Task directions: Every line of the records below from the line with "Identify the beige paper bag." up to and including the line with "Identify the clear storage box." must be reproduced exactly, and no line outside that range.

Given data:
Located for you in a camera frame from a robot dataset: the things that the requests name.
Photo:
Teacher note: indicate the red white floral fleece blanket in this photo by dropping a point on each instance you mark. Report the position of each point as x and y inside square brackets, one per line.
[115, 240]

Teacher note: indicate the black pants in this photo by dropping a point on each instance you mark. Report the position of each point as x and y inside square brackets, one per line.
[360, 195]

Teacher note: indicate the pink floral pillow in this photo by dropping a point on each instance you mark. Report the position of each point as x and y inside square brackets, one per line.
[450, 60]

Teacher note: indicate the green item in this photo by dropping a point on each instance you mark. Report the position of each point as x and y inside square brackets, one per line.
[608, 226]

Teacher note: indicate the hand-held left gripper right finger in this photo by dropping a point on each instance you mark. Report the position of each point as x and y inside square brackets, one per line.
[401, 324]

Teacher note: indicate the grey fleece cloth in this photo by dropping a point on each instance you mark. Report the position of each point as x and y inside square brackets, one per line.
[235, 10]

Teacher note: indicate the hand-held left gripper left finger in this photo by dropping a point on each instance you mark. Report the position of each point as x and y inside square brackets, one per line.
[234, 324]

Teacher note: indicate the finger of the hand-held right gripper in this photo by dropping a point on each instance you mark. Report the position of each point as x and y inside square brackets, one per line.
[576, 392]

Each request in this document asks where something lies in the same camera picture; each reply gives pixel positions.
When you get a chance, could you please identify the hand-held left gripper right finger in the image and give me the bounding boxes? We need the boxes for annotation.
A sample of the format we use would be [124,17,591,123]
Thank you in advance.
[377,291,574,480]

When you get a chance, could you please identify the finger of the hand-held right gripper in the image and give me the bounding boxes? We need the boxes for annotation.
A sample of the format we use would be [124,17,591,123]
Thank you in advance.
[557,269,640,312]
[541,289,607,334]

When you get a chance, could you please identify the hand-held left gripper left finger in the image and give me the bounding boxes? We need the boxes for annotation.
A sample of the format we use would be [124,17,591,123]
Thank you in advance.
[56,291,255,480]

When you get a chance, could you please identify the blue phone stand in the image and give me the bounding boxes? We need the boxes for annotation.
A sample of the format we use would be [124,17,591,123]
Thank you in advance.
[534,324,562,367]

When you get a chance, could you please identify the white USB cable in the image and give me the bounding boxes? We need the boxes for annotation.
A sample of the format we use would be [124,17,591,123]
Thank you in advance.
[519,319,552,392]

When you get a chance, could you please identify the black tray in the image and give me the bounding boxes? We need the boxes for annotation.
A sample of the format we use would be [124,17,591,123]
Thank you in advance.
...
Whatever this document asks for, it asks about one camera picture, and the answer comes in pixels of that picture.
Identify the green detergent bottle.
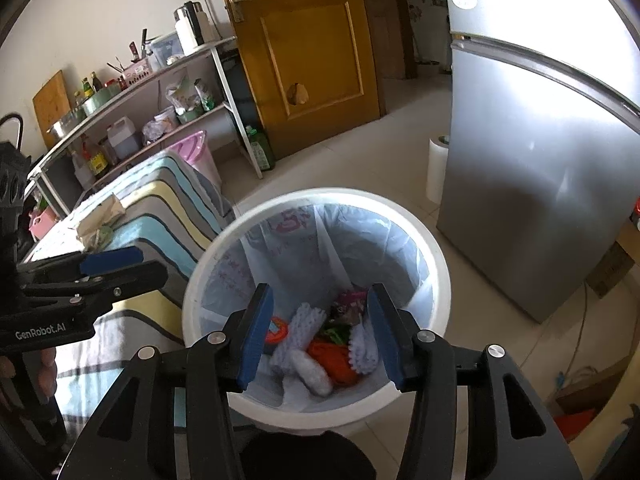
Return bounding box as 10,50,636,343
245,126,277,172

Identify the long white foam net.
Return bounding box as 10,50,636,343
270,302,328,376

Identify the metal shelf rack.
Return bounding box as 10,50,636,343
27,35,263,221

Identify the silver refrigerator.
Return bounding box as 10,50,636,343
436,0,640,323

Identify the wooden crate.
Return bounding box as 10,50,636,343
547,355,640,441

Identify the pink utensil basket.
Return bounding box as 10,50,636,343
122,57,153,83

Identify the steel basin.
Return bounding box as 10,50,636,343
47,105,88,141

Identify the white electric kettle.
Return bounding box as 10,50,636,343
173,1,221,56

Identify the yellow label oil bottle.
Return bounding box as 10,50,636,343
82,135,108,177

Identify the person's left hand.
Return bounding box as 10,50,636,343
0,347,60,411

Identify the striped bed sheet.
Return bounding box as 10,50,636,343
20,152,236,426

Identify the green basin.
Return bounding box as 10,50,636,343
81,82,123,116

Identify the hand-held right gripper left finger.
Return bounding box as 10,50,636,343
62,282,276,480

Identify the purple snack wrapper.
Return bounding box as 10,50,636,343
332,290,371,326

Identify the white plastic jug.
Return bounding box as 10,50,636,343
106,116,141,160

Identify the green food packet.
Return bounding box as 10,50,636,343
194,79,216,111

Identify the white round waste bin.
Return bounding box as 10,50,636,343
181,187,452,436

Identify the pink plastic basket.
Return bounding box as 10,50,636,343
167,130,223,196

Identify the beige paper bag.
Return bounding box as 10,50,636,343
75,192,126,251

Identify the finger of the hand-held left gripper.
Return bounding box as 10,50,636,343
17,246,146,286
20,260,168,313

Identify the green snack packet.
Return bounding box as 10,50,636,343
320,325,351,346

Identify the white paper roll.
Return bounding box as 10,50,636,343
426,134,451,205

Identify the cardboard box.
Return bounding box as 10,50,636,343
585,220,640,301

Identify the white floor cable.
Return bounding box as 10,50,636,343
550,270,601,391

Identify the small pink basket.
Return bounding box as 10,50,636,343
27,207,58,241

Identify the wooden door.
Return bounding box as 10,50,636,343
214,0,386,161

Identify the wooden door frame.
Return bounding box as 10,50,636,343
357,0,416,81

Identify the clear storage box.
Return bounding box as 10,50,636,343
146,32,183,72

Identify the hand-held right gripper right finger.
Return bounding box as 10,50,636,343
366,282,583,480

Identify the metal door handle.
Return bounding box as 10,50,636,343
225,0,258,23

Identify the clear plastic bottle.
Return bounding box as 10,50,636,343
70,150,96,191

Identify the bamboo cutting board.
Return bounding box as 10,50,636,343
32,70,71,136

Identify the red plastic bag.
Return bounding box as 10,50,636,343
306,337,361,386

Answer to this exercise:
Identify the beige paper bag.
Return bounding box as 10,50,636,343
75,192,126,251

Identify the finger of the hand-held left gripper.
Return bounding box as 10,50,636,343
17,246,146,286
20,260,168,313

Identify the green snack packet.
Return bounding box as 10,50,636,343
320,325,351,346

Identify the white paper roll.
Return bounding box as 10,50,636,343
426,134,451,205

Identify the cardboard box.
Return bounding box as 10,50,636,343
585,220,640,301

Identify the white floor cable.
Return bounding box as 10,50,636,343
550,270,601,391

Identify the small pink basket.
Return bounding box as 10,50,636,343
27,207,58,241

Identify the wooden door.
Return bounding box as 10,50,636,343
214,0,386,161

Identify the wooden door frame.
Return bounding box as 10,50,636,343
357,0,416,81

Identify the clear storage box.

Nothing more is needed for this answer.